We’re nonetheless receiving nice selfies from the rover, too. Simply final month, on February 26, Curiosity took a selfie on the Hutton Drill Web site earlier than climbing up in direction of the Greenheugh pediment, setting a file for the steepest terrain it is ever climbed.
“Kudos to our rover drivers for making it up the steep, sandy slope under the Greenheugh pediment,” writes planetary geologist Michelle Minitti in a NASA weblog publish, “and delivering us to a stretch of geology we had our eyes on even earlier than we landed in Gale crater!”
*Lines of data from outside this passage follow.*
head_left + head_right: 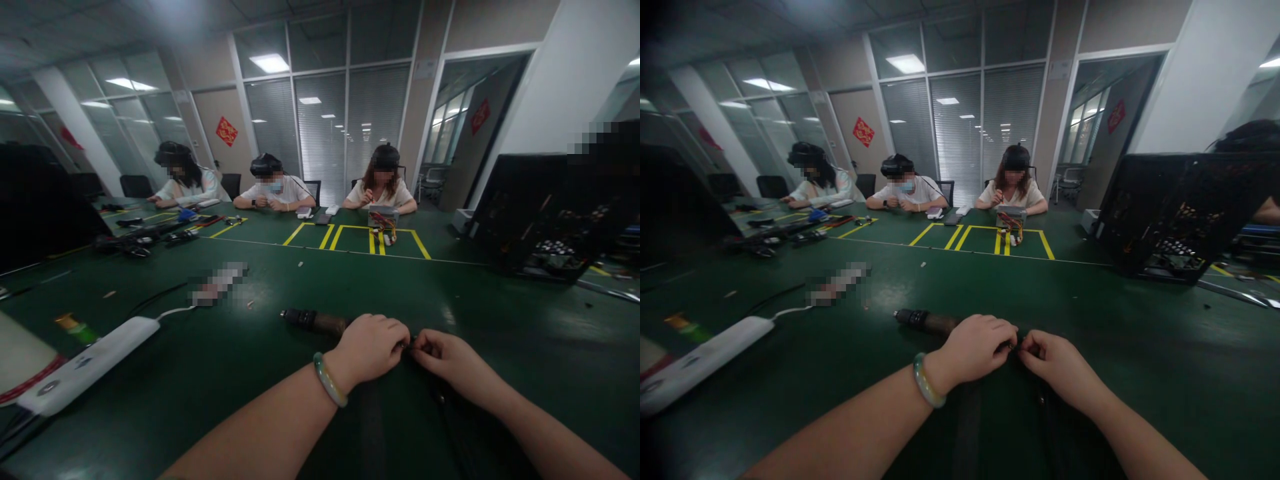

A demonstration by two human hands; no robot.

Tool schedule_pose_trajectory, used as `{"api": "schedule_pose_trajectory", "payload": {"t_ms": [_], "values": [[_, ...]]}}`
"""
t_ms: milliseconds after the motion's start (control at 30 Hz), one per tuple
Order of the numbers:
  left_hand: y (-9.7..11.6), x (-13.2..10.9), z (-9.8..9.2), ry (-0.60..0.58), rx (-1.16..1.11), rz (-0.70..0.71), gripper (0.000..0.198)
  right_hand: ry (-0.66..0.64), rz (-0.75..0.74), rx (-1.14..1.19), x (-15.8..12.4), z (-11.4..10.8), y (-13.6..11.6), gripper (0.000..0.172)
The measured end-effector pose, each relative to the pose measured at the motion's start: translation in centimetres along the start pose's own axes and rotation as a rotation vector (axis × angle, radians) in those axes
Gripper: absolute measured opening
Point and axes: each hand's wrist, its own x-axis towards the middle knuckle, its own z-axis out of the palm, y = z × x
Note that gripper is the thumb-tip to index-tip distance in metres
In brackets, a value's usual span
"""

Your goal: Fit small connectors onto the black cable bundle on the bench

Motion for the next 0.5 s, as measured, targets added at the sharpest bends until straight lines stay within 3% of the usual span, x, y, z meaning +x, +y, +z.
{"api": "schedule_pose_trajectory", "payload": {"t_ms": [167,500], "values": [[0.10,-0.06,-0.11,0.009,-0.011,-0.033,0.018,-0.005,0.000,0.004,-0.12,0.00,-0.15,0.018],[0.09,-0.06,-0.21,0.008,-0.004,0.008,0.010,0.002,-0.004,-0.033,-0.02,0.03,-0.16,0.017]]}}
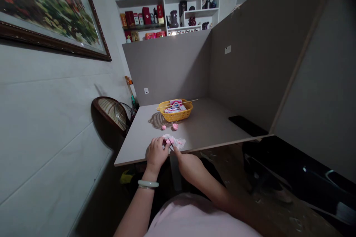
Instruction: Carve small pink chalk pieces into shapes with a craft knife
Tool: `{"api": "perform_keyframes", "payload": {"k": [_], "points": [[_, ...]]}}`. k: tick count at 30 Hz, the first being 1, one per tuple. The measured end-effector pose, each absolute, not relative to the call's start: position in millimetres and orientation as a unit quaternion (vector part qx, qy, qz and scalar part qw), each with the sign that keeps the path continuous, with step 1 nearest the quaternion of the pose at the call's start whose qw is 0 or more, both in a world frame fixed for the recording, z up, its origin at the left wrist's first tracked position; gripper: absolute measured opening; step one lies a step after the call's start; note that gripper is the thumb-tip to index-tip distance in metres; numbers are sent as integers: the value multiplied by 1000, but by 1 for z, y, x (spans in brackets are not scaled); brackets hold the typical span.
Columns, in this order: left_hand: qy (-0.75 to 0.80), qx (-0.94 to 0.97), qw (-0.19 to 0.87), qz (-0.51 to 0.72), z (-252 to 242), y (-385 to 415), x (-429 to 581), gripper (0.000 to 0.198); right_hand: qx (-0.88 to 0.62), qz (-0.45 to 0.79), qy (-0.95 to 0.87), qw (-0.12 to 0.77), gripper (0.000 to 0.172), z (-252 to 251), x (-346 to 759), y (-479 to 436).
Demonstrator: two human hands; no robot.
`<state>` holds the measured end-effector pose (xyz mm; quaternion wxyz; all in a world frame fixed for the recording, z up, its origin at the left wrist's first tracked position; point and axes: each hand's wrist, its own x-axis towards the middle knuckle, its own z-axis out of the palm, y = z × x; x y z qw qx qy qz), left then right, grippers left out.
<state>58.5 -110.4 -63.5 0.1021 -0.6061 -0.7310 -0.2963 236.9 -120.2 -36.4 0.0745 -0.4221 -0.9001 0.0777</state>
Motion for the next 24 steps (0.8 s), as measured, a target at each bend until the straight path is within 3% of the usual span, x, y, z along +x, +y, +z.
{"api": "perform_keyframes", "payload": {"k": [24], "points": [[-736, -601, 95, -298, -59, -109, 58, 10, -434, 72, -897, 49, 35, -24, 224, -109]]}}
It wasn’t a simple climb, although. NASA staff explains that it took the little rover three makes an attempt to scale the hill, the second try tilting Curiosity to a reasonably massive 31 diploma angle.
It is unlikely that stated angle would flip the rover: The wheel system on Curiosity permits it to tilt as much as a precarious 45 diploma angle with out flipping, though even with that security characteristic, it may well take a couple of makes an attempt if the wheels spin in place.
So, Curiosity is right here, proper manner up, for an additional day. So long as its human crews on Earth can nonetheless work, it will hold exploring the Purple Planet.
By no means one to remain nonetheless for lengthy, Curiosity goes to proceed climbing the pediment, and mainly benefit from the view.
“Now that we don’t have a steep cliff in our entrance windshield, the skies stretch largely unencumbered above and round us,” explains Minitti.
“Navcam will take a 360 diploma go searching for mud devils on two totally different sols, and can purchase motion pictures searching for clouds each within the afternoon and early morning. Mastcam and Navcam will assess the dustiness of the ambiance by gazing throughout Gale crater from our nice viewpoint.”